Локтев припал к земле. Немного поздновато. Осколок раздробил ему правую ключицу. Но боль архивариус почувствовал лишь тогда, когда попытался поднять бинокль. Стало жарко. И пот выступил на лице и на ладонях.
— Там плохо, — сказал радист. — Там совсем проклятое место.
— Вы правы. — Локтеву показалось, будто он крикнул.
Но радист не расслышал его слабого голоса. Спросил:
— Вы что-то сказали?
В это время три взрыва ахнуло в квадрате А-21. Перелет.
— Передавайте, — напрягался Локтев. — Влево сто, ближе триста…
. . . . . . . . . . . . . . . . . . . . . . . . . . . . .
— Так, так… Дальше пятьдесят.
. . . . . . . . . . . . . . . . . . . . . . . . . . . . .
— Хорошо. Цель накрыта…
С вершины до подножия Чугунков нес Локтева на руках, как малого ребенка. Санитар, принявший младшего лейтенанта на носилки, увидев изуродованное плечо, сказал тоном знатока:
— Этот уже отвоевался.
— Ну и что? — сердито возразил Чугунков. — У человека специальность есть. От него и в тылу польза будет. Тыл нынче кует победу. Слышал про это?
— Слыша-ал… — протянул санитар.
Мимо солдаты катили пулеметы, несли боеприпасы. Майор Журавлев послал на высоту усиленную стрелковую роту.
Полк несколько изменил дислокацию, и Сивая приобрела важное тактическое значение.
ГЛАВА СЕДЬМАЯ
Командный пункт словно кибитка кочевника: сегодня в одном месте, завтра в другом. И опять мелькают лопаты и рыжие гимнастерки темнеют на спине и под мышками. И солдаты, жадно припадая к фляжкам, матерят каменистый кавказский грунт, удивляясь между тем, как на такой нещедрой земле могли вымахать в вышину дивные, прямо-таки роскошные деревья.
Ребята с катушками на горбу обеспечивают связь между батальонами. А Ваня Иноземцев, адъютант майора Журавлева, хлопочет над ящиками и мешками, думая лишь о том, как бы поуютнее обставить новое жилье, вовремя накормить командира, подшить свежий подворотничок… У Вани свои дела.

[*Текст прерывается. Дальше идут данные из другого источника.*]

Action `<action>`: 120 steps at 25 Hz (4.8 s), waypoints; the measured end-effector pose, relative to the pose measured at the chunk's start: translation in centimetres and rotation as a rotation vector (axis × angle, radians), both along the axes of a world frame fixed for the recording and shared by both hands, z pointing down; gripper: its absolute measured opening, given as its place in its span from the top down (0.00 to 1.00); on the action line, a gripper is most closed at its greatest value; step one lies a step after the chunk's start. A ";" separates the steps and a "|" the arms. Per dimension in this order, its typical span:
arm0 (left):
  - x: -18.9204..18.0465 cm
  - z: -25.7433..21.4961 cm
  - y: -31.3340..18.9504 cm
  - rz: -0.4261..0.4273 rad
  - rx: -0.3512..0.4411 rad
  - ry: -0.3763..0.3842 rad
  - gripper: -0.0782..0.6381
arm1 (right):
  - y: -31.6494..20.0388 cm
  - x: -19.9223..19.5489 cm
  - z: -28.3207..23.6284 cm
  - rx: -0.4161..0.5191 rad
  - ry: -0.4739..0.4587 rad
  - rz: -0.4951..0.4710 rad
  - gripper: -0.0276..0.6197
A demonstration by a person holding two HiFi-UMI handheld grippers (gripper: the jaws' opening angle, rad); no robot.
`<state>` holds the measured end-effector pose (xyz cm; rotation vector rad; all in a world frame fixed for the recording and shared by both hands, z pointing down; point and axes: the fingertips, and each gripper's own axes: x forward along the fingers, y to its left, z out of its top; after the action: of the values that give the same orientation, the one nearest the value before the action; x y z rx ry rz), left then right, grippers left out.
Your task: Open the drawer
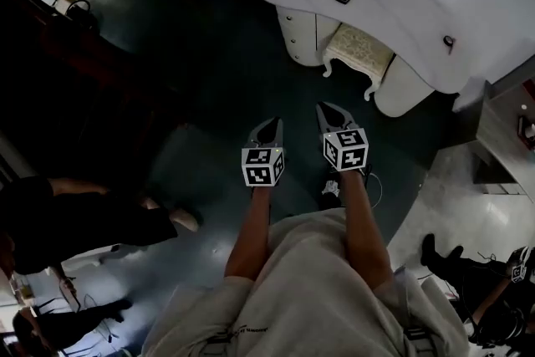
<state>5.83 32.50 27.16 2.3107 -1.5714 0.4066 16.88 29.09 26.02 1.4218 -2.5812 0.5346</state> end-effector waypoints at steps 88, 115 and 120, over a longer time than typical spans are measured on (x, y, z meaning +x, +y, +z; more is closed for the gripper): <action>-6.8 8.0 -43.0 -0.001 -0.198 0.022 0.88 | -41.2 -3.1 8.8 -0.263 -0.147 0.255 0.94; -7.5 41.6 -56.8 0.154 0.099 0.003 0.88 | -53.3 -6.3 38.8 0.132 0.214 0.206 0.93; -7.2 46.9 -58.0 0.231 0.160 -0.030 0.88 | -54.7 -4.3 42.1 0.155 0.175 0.250 0.93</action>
<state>-1.38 -25.50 74.06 2.6323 -1.3998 0.3833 12.54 -25.60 68.14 1.7694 -2.3676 0.2289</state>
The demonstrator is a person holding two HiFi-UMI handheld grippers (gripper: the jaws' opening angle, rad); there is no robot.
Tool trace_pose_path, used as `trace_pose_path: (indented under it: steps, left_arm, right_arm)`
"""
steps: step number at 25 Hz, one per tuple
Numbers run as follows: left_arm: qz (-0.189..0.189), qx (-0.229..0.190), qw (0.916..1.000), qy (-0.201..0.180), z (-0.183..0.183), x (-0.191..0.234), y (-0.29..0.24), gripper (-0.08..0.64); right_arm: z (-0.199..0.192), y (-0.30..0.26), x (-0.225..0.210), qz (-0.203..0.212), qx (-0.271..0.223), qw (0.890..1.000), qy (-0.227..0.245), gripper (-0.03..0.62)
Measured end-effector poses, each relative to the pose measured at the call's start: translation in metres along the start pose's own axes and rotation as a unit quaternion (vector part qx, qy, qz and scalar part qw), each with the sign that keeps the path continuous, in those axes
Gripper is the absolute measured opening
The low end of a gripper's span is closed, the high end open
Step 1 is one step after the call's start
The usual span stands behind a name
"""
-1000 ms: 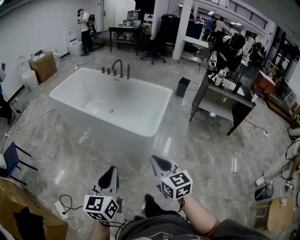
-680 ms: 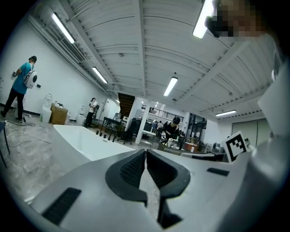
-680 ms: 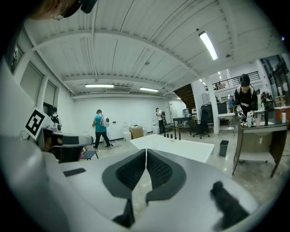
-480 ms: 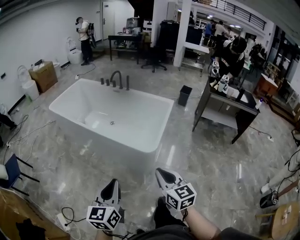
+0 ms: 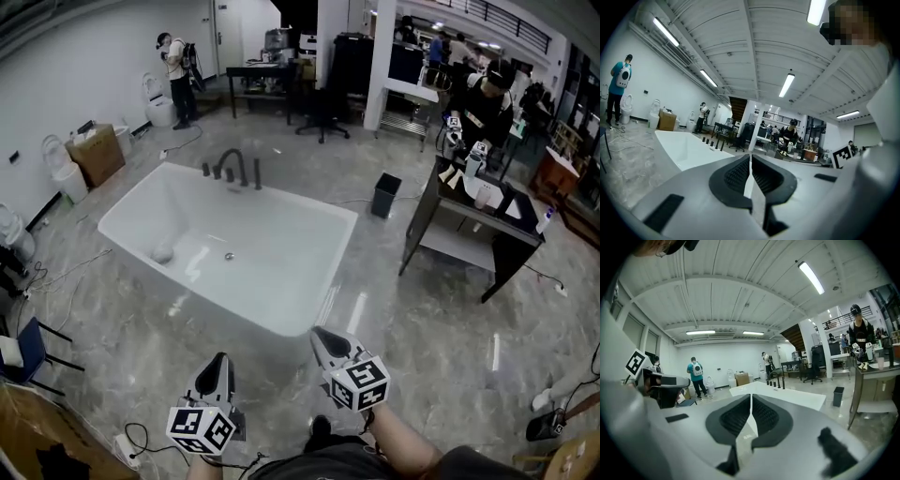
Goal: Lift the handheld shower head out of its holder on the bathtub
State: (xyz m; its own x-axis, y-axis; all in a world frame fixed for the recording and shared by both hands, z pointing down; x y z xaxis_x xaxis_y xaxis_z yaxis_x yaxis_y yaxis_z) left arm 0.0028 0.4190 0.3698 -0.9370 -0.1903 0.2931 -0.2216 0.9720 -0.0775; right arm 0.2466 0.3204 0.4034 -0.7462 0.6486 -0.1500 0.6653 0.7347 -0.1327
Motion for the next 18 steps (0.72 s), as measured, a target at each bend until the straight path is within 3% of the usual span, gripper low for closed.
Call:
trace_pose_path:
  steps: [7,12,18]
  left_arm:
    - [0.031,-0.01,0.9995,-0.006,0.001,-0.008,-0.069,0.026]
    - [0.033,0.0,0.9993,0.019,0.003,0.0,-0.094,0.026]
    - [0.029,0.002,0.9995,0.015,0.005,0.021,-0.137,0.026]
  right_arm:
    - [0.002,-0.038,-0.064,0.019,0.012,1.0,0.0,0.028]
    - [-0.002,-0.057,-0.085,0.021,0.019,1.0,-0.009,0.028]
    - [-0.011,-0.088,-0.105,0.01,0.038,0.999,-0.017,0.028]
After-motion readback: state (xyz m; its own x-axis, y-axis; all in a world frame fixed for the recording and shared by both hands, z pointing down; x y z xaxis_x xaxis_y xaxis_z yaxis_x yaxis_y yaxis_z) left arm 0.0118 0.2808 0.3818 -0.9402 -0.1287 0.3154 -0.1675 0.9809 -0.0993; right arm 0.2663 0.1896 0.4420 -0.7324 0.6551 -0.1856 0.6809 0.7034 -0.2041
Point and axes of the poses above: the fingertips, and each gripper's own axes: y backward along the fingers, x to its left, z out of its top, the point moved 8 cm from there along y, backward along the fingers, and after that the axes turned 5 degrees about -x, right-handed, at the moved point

А вот у радистки Гали в полку дел больше нет. Гонцов выполнил обещание, и сегодня поступило предписание направить рядовую Г. Приходько в распоряжение штаба дивизии. Новый радист приехал утром на низком, побитом осколками пикапе. Этой же машиной должна была уехать Галя. Но она не стала задерживать торопившегося пожилого вольнонаемного шофера, которого почему-то настораживало фронтовое затишье, и сказала, что доберется в штаб дивизии сама.
Она умылась в речке холодной водой, села на большой гладкий камень, подкрасила губы и ресницы. Маленькое зеркальце в клеенчатом, словно записная книжка, переплете слегка дрожало у нее на ладони. Галя расслабила руку. Положила ее на колени, обтянутые зеленой юбкой. Посидела так несколько секунд. Потом опять подняла руку: зеркальце дрожало по-прежнему.